Помолчав, она добавила:

– В любом случае, придется подождать, пока выйдет ваш муж. Таковы правила, мне очень жаль.

– Ничего страшного, пусть там остается мой муж. Я… – Слова застряли у меня в горле. – «…Зайду к ней позже», – хотела добавить я, но не сумела.

Медсестра посмотрела на меня с явной укоризной. Несложно было представить, что она подумала, глядя на меня. Что можно сказать о матери, которая бродит по коридору, вместо того чтобы сидеть рядом с дочерью, и перекладывает все на плечи отца, который, если бы ему позволили, с удовольствием приковал бы себя к больничной койке?

Медсестра что-то буркнула себе под нос и вернулась к своим делам. Я же осталась стоять где стояла и вдруг почувствовала легкое дуновение радости, будто прикосновение шелковой ткани: я оставила тебя в надежных руках.

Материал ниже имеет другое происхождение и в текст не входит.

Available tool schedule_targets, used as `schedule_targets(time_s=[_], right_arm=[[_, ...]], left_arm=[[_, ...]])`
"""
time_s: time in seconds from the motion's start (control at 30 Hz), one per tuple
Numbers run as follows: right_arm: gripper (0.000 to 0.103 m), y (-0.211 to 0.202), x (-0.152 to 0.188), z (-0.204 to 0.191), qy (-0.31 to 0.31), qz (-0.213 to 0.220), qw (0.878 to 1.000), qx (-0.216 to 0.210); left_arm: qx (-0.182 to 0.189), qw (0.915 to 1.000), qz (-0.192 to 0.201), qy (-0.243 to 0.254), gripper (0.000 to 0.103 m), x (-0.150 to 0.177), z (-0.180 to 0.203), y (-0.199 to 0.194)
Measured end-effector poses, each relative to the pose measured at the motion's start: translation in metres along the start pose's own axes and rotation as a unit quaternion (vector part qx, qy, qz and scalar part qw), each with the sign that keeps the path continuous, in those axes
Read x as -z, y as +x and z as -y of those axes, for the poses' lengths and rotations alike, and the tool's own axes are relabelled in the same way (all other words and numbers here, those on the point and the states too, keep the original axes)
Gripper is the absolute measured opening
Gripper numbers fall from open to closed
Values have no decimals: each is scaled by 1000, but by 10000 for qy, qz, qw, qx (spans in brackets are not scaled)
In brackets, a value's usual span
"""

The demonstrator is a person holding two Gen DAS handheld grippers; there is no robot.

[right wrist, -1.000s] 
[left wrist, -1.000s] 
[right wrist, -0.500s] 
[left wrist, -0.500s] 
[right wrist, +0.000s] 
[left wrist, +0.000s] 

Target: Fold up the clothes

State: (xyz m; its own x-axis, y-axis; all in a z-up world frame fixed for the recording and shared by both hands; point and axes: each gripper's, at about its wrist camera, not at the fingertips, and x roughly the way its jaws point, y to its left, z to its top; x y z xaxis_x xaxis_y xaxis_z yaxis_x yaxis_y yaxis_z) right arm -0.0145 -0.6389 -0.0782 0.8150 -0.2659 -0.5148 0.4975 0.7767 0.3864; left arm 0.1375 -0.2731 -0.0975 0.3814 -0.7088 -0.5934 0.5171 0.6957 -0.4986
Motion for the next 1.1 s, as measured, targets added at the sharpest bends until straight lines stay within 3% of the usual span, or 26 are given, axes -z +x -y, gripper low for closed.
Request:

Я вытащила телефон и просмотрела список последних вызовов. После имени Анджелы между именем Луче и ее отца затесался еще один адресат – мужчина, с которым я провела ночь. Мне вдруг стало так больно, как будто в меня попали камнем. Закрыв глаза, я стерла его из памяти. Навсегда.

Я переместила курсор и нажала кнопку вызова. Пока набирался номер, я прижалась головой к стене и заткнула другое ухо пальцем. После, собравшись с духом, поднесла телефон ко рту и оставила свой звучащий след в надежде, что он навсегда останется с моим виртуальным собеседником.

От прикосновения к телефону на губах остался металлический кисло-сладкий привкус. Раньше я не знала, что надежда именно такая на вкус.

Меня вдруг толкнули, не извинившись. Я повернулась и увидела, как за одним белым халатом спешат еще два – все в палату Луче. Тревожный вой аппарата, к которому ты была подключена, ввинчивался мне в мозг пару мгновений, когда дверь между тобой и мной оставалась открытой.

Время остановилось. Так бывает, когда вы за рулем автомобиля внезапно въезжаете в лужу масла и скользите. Или, чудом избежав столкновения с другой машиной, обнаруживаете, что сердце бешено колотится где-то у самого горла.

Я видела, как Карло цепляется за простыни, а мед-братья пытаются его вывести из палаты, обнимая, как лучшего друга.

Собрав в кучку остатки разума, я отправила сообщение: «Срочно приезжай в центральный госпиталь. Сейчас ты нам нужна как никогда. Люблю тебя, Виола».

Телефон выскользнул из моей руки, ударился об пол с металлическим лязгом, а я, не глядя на него, помчалась вдогонку за твоим временем, которое начало обратный отсчет.